No. 76 – Minnesota Vikings
- Position: Guard
- Roster status: Active

Personal information
- Born: April 4, 1998 (age 28) Staten Island, New York, U.S.
- Listed height: 6 ft 6 in (1.98 m)
- Listed weight: 321 lb (146 kg)

Career information
- High school: Cranford (Cranford, New Jersey)
- College: Penn State (2016–2020)
- NFL draft: 2021: 7th round, 248th overall pick

Career history
- Indianapolis Colts (2021–2024); Minnesota Vikings (2025–present);

Awards and highlights
- Second-team All-Big Ten (2020);

Career NFL statistics as of 2025
- Games played: 58
- Games started: 48
- Fumble recoveries: 1
- Stats at Pro Football Reference

= Will Fries =

American football player (born 1998)

William Connor Fries (born April 4, 1998) is an American professional football guard for the Minnesota Vikings of the National Football League (NFL). He played college football for the Penn State Nittany Lions and was selected by the Indianapolis Colts in the seventh round of the 2021 NFL draft.

==Early life==
Raised in Cranford, New Jersey, Fries played prep football at Cranford High School.

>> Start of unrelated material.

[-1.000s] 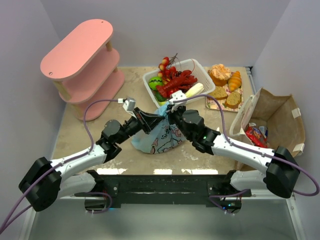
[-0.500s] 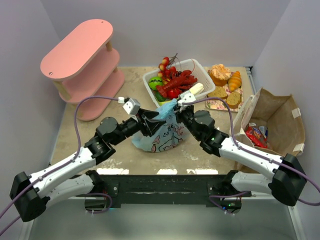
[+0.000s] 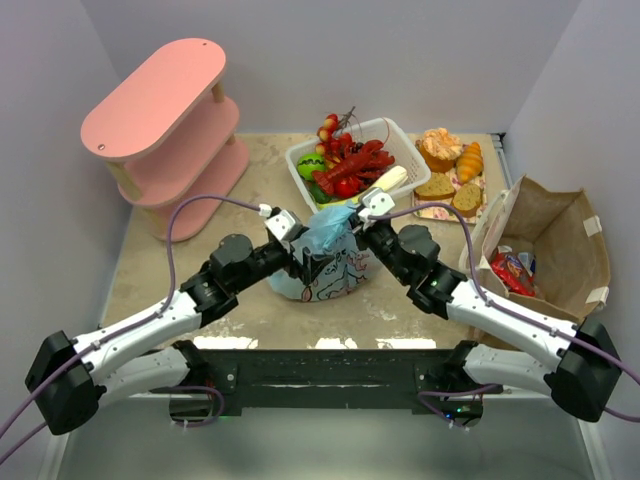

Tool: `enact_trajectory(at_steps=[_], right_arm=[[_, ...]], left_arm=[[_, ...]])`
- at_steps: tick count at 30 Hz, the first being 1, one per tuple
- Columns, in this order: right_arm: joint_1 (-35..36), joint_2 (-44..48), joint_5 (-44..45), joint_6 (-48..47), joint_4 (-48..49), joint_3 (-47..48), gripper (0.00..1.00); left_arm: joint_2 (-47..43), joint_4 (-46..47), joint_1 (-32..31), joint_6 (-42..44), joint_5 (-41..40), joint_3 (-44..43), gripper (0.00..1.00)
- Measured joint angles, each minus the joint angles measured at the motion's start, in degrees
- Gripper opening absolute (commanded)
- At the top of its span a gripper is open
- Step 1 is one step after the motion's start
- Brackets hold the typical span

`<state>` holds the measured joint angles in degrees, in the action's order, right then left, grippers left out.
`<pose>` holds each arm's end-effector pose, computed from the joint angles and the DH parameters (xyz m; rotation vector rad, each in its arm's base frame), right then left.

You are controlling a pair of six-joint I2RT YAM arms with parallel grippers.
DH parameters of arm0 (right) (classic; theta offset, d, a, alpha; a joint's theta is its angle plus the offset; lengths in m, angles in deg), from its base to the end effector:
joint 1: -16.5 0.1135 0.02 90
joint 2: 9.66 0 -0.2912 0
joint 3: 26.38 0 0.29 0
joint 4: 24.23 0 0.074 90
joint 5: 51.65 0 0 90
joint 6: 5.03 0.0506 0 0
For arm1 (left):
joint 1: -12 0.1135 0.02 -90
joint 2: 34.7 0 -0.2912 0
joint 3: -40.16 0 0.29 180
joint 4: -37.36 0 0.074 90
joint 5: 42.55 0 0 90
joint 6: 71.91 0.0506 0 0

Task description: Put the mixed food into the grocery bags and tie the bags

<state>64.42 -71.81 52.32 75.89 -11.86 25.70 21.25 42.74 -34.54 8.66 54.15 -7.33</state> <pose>0.2051 0.2089 0.3252 -0.5585 1.4376 0.3527 0.1800 -0.1985 0.3054 0.6264 1.5716 -0.8385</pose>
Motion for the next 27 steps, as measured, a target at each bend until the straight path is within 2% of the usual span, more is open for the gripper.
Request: enact_trajectory(at_steps=[3, 4, 6, 7, 8, 10, 16, 21, 23, 24, 27], right_arm=[[0.0, 0.3, -0.8, -0.5, -0.3, 0.0, 0.00], [0.0, 0.4, -1.3, -0.7, -0.3, 0.0, 0.00], [0.0, 0.5, -1.7, -0.9, -0.3, -0.2, 0.00], [0.0, 0.7, -1.7, -1.0, -0.3, -0.3, 0.00], [0.0, 0.7, -1.7, -1.1, -0.2, -0.4, 0.00], [-0.1, 0.7, -1.7, -1.1, 0.6, -0.7, 0.00], [-0.7, 0.6, -2.1, -1.0, 3.7, -2.4, 0.00], [-1.8, 0.8, -6.8, -0.5, 4.8, -3.8, 0.00], [-3.0, 1.3, -9.7, 0.2, 4.9, -4.3, 0.00], [-3.7, 1.7, -11.4, 0.7, 5.0, -4.7, 0.00], [-5.6, 3.0, -15.6, 1.7, 7.1, -6.2, 0.00]], left_arm=[[1.7, 2.9, 0.0, 1.7, 0.1, 2.2, 0.75], [2.1, 3.6, 0.0, 1.8, 0.2, 2.6, 0.59], [3.4, 5.5, 0.0, 2.8, 0.6, 3.2, 0.40], [4.0, 6.5, 0.0, 3.1, 1.0, 3.4, 0.19], [4.7, 7.6, 0.0, 3.0, 1.6, 3.6, 0.10], [6.3, 10.0, -0.2, 2.6, 3.6, 4.3, 0.00], [11.7, 18.4, -6.0, -1.5, 6.6, 5.1, 0.00], [16.0, 27.5, -10.6, -5.8, 5.4, 5.5, 0.02], [17.8, 31.7, -11.3, -8.0, 4.4, 6.2, 0.18], [18.7, 33.8, -11.6, -9.1, 4.0, 6.6, 0.35], [20.9, 38.5, -12.1, -12.0, 3.7, 7.4, 0.62]])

Fries is currently dating women's basketball player Isabella Therien, who is the daughter of retired NHL hockey player, Chris Therien. His younger brother, Matt Fries plays college football for Monmouth University.

==Professional career==

Pre-draft measurables
| Height | Weight | Arm length | Hand span | Wingspan | 40-yard dash | 10-yard split | 20-yard split | 20-yard shuttle | Three-cone drill | Vertical jump | Broad jump | Bench press |
| 6 ft 6+3⁄8 in (1.99 m) | 309 lb (140 kg) | 32+7⁄8 in (0.84 m) | 10+1⁄4 in (0.26 m) | 6 ft 7+7⁄8 in (2.03 m) | 5.36 s | 1.81 s | 3.03 s | 4.51 s | 7.75 s | 31.0 in (0.79 m) | 9 ft 7 in (2.92 m) | 24 reps |
All values from Pro Day

===Indianapolis Colts===
Fries was selected by the Indianapolis Colts in the seventh round, 248th overall, of the 2021 NFL draft. On May 6, 2021, Fries officially signed with the Colts.

After beginning the 2022 season as a backup, Fries was named the starting right guard in Week 10, and started the remainder of the season. In 2023, Fries was named the Week 1 starting right guard, and started the entire season.

Fries returned as the starting right guard in 2024, but suffered a fractured right tibia in Week 5 and was placed on injured reserve on October 7, 2024.

===Minnesota Vikings===
On March 12, 2025, Fries signed a five-year, $88 million contract with the Minnesota Vikings. The signing was finalised shortly after the Vikings signed Fries' Colts offensive line teammate Ryan Kelly.